Your response should consist of the entire listing, transcribed exactly, with every image left out.

Start of Records shown

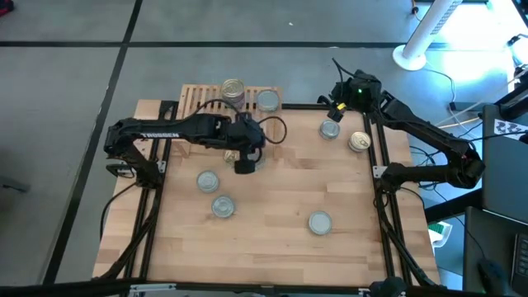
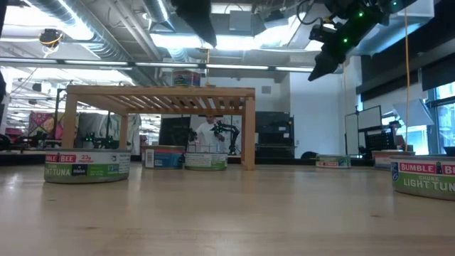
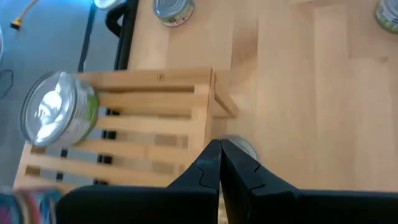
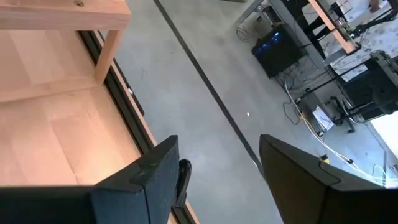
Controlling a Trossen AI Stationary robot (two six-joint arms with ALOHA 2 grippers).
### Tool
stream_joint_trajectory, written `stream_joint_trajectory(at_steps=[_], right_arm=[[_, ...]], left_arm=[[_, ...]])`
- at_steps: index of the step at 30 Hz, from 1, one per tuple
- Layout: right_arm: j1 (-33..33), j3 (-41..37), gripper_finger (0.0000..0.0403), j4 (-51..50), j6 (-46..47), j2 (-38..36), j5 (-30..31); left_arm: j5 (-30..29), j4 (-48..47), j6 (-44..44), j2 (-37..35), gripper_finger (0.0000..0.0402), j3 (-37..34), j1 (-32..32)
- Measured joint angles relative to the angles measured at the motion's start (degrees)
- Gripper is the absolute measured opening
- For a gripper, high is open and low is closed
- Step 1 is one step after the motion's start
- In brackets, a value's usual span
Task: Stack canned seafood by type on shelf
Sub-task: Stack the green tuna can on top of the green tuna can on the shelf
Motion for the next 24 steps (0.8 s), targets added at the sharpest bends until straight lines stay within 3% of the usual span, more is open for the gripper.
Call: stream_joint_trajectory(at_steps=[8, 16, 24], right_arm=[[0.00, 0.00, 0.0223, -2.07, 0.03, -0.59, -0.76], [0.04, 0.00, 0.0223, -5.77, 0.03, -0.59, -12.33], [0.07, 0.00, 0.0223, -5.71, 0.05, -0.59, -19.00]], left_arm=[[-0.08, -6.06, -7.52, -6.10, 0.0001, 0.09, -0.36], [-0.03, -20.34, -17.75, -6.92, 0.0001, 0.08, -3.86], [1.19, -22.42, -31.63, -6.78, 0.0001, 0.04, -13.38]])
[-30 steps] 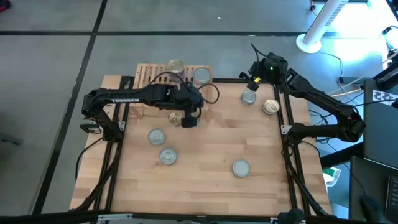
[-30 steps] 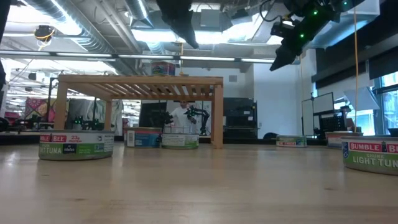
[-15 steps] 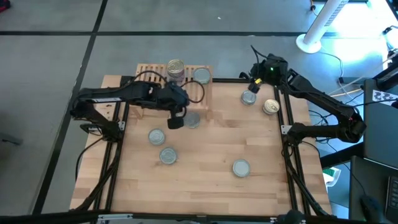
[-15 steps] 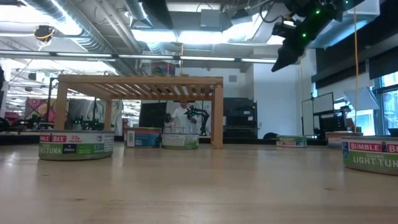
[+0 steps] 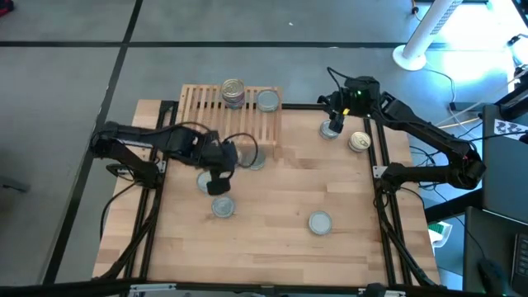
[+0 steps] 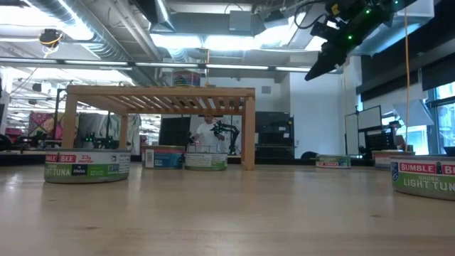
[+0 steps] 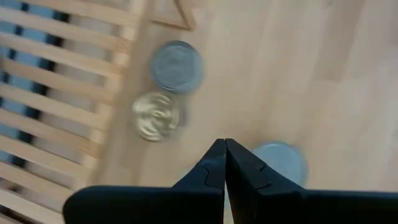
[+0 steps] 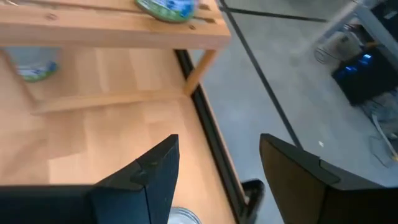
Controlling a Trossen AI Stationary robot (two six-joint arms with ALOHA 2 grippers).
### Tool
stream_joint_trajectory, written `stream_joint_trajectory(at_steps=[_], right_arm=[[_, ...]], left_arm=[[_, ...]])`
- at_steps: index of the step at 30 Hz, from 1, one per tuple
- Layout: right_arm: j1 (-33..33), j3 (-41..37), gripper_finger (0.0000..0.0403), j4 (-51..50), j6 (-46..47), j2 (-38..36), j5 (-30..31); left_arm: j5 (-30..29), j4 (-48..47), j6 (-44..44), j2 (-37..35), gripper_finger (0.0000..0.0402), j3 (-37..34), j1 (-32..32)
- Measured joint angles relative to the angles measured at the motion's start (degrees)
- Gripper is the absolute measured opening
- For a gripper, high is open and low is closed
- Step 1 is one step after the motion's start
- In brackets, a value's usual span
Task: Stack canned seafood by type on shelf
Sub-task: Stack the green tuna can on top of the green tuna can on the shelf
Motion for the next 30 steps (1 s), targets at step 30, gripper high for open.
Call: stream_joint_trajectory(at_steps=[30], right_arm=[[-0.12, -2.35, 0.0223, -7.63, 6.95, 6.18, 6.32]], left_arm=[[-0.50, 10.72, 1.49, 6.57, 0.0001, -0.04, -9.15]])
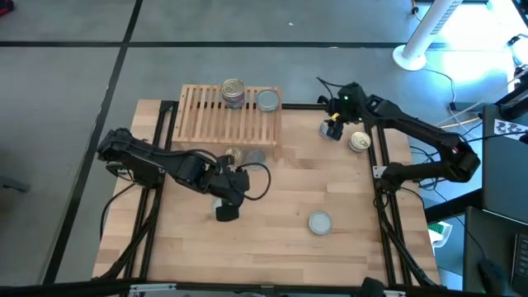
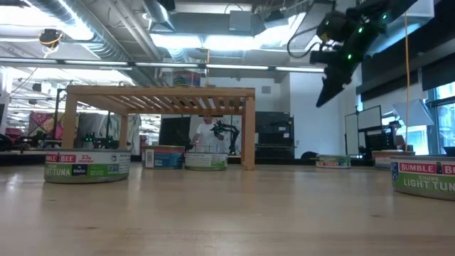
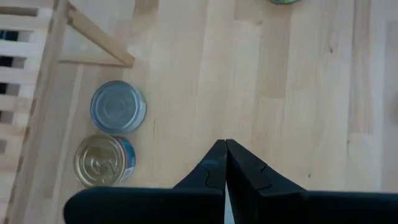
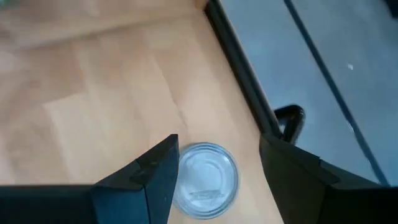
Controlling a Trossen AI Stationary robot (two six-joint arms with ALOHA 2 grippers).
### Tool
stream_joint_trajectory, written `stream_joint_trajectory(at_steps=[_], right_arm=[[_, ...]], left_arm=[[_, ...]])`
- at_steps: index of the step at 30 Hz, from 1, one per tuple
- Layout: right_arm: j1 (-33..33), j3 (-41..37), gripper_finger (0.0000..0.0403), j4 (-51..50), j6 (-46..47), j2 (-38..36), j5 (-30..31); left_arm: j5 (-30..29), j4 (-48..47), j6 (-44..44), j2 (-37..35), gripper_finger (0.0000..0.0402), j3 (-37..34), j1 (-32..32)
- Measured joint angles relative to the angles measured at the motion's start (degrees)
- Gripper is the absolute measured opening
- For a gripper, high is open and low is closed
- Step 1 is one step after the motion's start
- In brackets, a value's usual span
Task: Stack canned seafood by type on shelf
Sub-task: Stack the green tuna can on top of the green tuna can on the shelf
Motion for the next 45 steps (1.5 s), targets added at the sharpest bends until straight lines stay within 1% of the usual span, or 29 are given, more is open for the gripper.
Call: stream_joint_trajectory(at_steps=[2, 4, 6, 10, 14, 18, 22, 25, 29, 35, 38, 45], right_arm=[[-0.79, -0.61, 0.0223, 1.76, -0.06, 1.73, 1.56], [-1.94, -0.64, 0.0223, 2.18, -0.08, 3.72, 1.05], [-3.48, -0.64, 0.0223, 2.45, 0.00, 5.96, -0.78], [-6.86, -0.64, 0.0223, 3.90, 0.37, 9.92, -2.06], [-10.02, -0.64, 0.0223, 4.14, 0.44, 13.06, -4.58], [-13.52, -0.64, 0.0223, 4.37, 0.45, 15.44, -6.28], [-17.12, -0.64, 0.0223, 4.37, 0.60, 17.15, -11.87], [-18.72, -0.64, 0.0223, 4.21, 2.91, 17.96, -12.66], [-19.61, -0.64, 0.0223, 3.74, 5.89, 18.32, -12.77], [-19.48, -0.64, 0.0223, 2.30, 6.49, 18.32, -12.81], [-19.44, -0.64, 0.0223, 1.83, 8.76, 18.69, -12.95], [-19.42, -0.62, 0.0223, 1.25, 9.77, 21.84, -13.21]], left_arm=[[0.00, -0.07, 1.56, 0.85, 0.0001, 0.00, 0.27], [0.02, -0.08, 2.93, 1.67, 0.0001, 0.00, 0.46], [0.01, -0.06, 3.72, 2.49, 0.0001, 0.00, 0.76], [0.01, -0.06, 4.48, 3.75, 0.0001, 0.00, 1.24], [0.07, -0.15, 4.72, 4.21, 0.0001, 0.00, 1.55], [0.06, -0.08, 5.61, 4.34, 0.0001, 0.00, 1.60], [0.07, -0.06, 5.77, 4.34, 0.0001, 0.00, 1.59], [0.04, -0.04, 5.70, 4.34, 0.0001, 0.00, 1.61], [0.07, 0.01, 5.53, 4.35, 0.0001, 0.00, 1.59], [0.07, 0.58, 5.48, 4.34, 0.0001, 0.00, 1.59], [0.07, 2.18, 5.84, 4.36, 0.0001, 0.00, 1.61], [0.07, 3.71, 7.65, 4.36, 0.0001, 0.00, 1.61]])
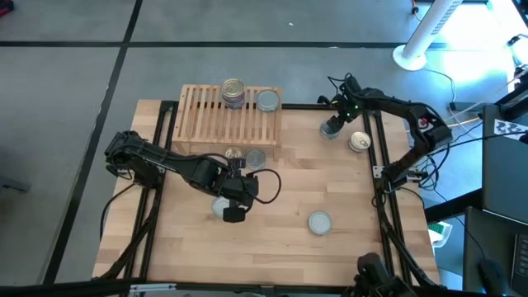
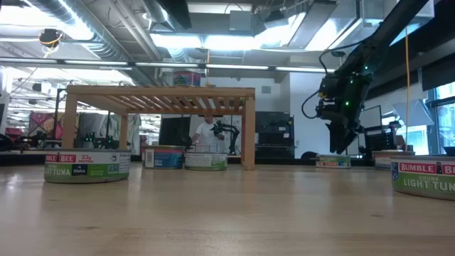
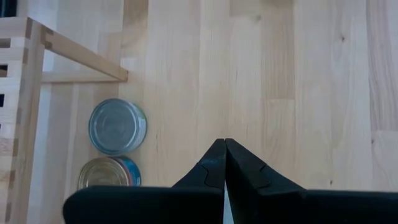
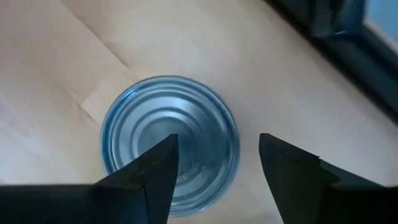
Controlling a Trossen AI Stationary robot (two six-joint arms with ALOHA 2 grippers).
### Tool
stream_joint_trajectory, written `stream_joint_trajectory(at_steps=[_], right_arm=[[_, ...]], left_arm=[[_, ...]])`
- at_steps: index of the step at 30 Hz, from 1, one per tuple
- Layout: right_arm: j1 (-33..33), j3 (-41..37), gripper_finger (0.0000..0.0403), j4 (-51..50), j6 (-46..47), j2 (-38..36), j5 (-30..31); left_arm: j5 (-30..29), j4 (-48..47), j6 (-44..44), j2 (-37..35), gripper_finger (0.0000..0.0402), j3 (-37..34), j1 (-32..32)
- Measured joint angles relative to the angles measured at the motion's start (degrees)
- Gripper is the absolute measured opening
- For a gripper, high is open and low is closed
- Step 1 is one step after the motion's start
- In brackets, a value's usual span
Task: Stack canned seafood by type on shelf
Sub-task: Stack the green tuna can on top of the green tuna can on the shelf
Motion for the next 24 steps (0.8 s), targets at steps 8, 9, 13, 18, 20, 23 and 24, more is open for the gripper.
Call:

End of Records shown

**Exercise response:**
Controlling a Trossen AI Stationary robot (two six-joint arms with ALOHA 2 grippers).
### Tool
stream_joint_trajectory, written `stream_joint_trajectory(at_steps=[_], right_arm=[[_, ...]], left_arm=[[_, ...]])`
- at_steps: index of the step at 30 Hz, from 1, one per tuple
- Layout: right_arm: j1 (-33..33), j3 (-41..37), gripper_finger (0.0000..0.0403), j4 (-51..50), j6 (-46..47), j2 (-38..36), j5 (-30..31); left_arm: j5 (-30..29), j4 (-48..47), j6 (-44..44), j2 (-37..35), gripper_finger (0.0000..0.0402), j3 (-37..34), j1 (-32..32)
- Measured joint angles relative to the angles measured at the motion's start (degrees)
- Gripper is the absolute measured opening
- For a gripper, high is open and low is closed
- Step 1 is one step after the motion's start
- In brackets, a value's usual span
Task: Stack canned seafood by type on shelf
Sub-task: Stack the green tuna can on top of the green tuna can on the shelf
Motion for the next 24 steps (0.8 s), targets added at the sharpest bends until straight lines stay within 3% of the usual span, more is open for the gripper.
Call: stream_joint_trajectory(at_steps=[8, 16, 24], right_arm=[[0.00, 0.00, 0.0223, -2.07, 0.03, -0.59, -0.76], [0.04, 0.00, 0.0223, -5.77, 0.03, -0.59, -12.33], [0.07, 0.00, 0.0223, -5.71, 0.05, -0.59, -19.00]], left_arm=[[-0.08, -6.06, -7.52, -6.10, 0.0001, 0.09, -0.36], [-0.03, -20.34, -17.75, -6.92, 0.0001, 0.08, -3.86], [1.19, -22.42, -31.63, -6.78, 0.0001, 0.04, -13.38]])
[-30 steps] 
[-30 steps] 
[-15 steps] 
[-15 steps] 
[+0 steps] 
[+0 steps] 
[+0 steps] 
[+0 steps] 
Controlling a Trossen AI Stationary robot (two six-joint arms with ALOHA 2 grippers).
### Tool
stream_joint_trajectory, written `stream_joint_trajectory(at_steps=[_], right_arm=[[_, ...]], left_arm=[[_, ...]])`
- at_steps: index of the step at 30 Hz, from 1, one per tuple
- Layout: right_arm: j1 (-33..33), j3 (-41..37), gripper_finger (0.0000..0.0403), j4 (-51..50), j6 (-46..47), j2 (-38..36), j5 (-30..31); left_arm: j5 (-30..29), j4 (-48..47), j6 (-44..44), j2 (-37..35), gripper_finger (0.0000..0.0402), j3 (-37..34), j1 (-32..32)
- Measured joint angles relative to the angles measured at the motion's start (degrees)
- Gripper is the absolute measured opening
- For a gripper, high is open and low is closed
- Step 1 is one step after the motion's start
- In brackets, a value's usual span
Task: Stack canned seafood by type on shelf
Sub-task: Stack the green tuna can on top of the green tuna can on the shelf
Motion for the next 30 steps (1 s), targets at step 30, gripper high for open.
Call: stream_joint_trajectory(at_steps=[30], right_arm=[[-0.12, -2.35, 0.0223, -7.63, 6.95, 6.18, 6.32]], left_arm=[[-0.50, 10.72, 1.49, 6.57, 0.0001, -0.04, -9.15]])
Controlling a Trossen AI Stationary robot (two six-joint arms with ALOHA 2 grippers).
### Tool
stream_joint_trajectory, written `stream_joint_trajectory(at_steps=[_], right_arm=[[_, ...]], left_arm=[[_, ...]])`
- at_steps: index of the step at 30 Hz, from 1, one per tuple
- Layout: right_arm: j1 (-33..33), j3 (-41..37), gripper_finger (0.0000..0.0403), j4 (-51..50), j6 (-46..47), j2 (-38..36), j5 (-30..31); left_arm: j5 (-30..29), j4 (-48..47), j6 (-44..44), j2 (-37..35), gripper_finger (0.0000..0.0402), j3 (-37..34), j1 (-32..32)
- Measured joint angles relative to the angles measured at the motion's start (degrees)
- Gripper is the absolute measured opening
- For a gripper, high is open and low is closed
- Step 1 is one step after the motion's start
- In brackets, a value's usual span
Task: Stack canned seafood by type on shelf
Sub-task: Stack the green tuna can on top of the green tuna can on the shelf
Motion for the next 45 steps (1.5 s), targets added at the sharpest bends until straight lines stay within 1% of the usual span, or 29 are given, more is open for the gripper.
Call: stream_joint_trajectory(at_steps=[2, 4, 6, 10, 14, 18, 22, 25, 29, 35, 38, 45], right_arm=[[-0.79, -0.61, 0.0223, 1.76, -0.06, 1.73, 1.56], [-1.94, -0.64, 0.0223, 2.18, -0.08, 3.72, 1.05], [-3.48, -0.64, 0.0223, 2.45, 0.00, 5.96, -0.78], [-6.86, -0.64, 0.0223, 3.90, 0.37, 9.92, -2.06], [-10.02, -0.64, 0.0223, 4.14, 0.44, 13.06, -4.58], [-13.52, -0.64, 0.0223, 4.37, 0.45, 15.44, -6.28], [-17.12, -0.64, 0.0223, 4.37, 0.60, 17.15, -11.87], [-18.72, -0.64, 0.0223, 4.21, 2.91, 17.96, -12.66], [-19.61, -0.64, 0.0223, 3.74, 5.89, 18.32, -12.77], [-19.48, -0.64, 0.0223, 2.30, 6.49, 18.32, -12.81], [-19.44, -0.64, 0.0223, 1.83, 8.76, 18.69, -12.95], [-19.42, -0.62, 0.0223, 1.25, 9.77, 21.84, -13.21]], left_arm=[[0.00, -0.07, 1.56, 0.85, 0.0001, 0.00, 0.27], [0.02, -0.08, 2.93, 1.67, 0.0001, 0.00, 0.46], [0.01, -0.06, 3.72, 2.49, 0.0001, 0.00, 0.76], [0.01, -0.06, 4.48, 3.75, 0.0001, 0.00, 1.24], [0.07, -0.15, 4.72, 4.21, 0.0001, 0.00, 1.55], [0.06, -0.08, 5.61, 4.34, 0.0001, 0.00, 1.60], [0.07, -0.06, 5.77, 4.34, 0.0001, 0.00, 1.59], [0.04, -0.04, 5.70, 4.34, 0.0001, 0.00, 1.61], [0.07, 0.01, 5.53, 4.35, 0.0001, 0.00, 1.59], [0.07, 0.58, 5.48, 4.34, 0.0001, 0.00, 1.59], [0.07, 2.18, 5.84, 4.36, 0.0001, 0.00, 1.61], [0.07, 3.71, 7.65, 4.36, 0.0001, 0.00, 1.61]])
Controlling a Trossen AI Stationary robot (two six-joint arms with ALOHA 2 grippers).
### Tool
stream_joint_trajectory, written `stream_joint_trajectory(at_steps=[_], right_arm=[[_, ...]], left_arm=[[_, ...]])`
- at_steps: index of the step at 30 Hz, from 1, one per tuple
- Layout: right_arm: j1 (-33..33), j3 (-41..37), gripper_finger (0.0000..0.0403), j4 (-51..50), j6 (-46..47), j2 (-38..36), j5 (-30..31); left_arm: j5 (-30..29), j4 (-48..47), j6 (-44..44), j2 (-37..35), gripper_finger (0.0000..0.0402), j3 (-37..34), j1 (-32..32)
- Measured joint angles relative to the angles measured at the motion's start (degrees)
- Gripper is the absolute measured opening
- For a gripper, high is open and low is closed
- Step 1 is one step after the motion's start
- In brackets, a value's usual span
Task: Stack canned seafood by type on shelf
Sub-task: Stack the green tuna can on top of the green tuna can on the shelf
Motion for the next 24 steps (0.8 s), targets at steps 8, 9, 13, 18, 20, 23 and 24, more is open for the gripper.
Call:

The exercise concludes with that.